Food & Drink

Farmer to table: Tales and recipes from a fiercely local kitchen

Jamie DeMent walks out to her late summer garden with her dogs, Frida and Boone, Wednesday, Aug. 23, 2017. DeMent, who recently released her cookbook, “The Farmhouse Chef: Recipes and Stories from My Carolina Farm,” farms and cooks at her farm, Coon Rock Farm, in Hillsborough, NC.
Jamie DeMent walks out to her late summer garden with her dogs, Frida and Boone, Wednesday, Aug. 23, 2017. DeMent, who recently released her cookbook, “The Farmhouse Chef: Recipes and Stories from My Carolina Farm,” farms and cooks at her farm, Coon Rock Farm, in Hillsborough, NC. jleonard@newsobserver.com

Jamie DeMent comes from a great plate-making tradition, that pillar of Southern hospitality that dictates whenever a family member or friend, stranger or preacher happens by and crosses the threshold, they’re immediately invited to make a plate, to fill it with whatever feast sits in the refrigerator or on the kitchen counter.

From a half-dozen dishes covered with plastic wrap, anyone could feel that they were expected and welcome.

“I come from a world where feeding people is how you take care of them, it’s how you show your love.

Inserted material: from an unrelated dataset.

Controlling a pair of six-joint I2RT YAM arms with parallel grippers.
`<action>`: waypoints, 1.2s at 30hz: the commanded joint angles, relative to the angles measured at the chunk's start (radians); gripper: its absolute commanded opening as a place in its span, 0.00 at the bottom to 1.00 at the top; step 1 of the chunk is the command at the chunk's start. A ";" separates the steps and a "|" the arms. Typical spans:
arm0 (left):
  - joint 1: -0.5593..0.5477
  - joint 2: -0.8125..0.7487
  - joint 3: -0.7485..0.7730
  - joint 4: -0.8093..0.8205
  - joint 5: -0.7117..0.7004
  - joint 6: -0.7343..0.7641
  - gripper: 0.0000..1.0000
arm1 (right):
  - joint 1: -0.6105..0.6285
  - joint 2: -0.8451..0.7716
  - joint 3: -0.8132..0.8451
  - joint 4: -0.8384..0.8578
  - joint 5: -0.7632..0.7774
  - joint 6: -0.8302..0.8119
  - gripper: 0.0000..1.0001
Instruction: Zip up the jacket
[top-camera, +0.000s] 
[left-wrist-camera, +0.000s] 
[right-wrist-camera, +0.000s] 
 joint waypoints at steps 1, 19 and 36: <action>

It’s your connection,” DeMent said on a recent morning on the porch of her farmhouse.

“My grandmother, until probably about 10 years ago, she still fed everyone at her house every day,” DeMent said. “You knew that if you went by my grandmother’s house at any time of day, there were at least two versions of a full meal ready to eat.”

This week, DeMent’s debut cookbook, “The Farmhouse Chef,” was released, showcasing the life she’s lived through food and the meals she serves on Coon Rock Farm in Hillsborough. That’s the home she’s has shared with her partner, Richard Holcomb, for 14 years.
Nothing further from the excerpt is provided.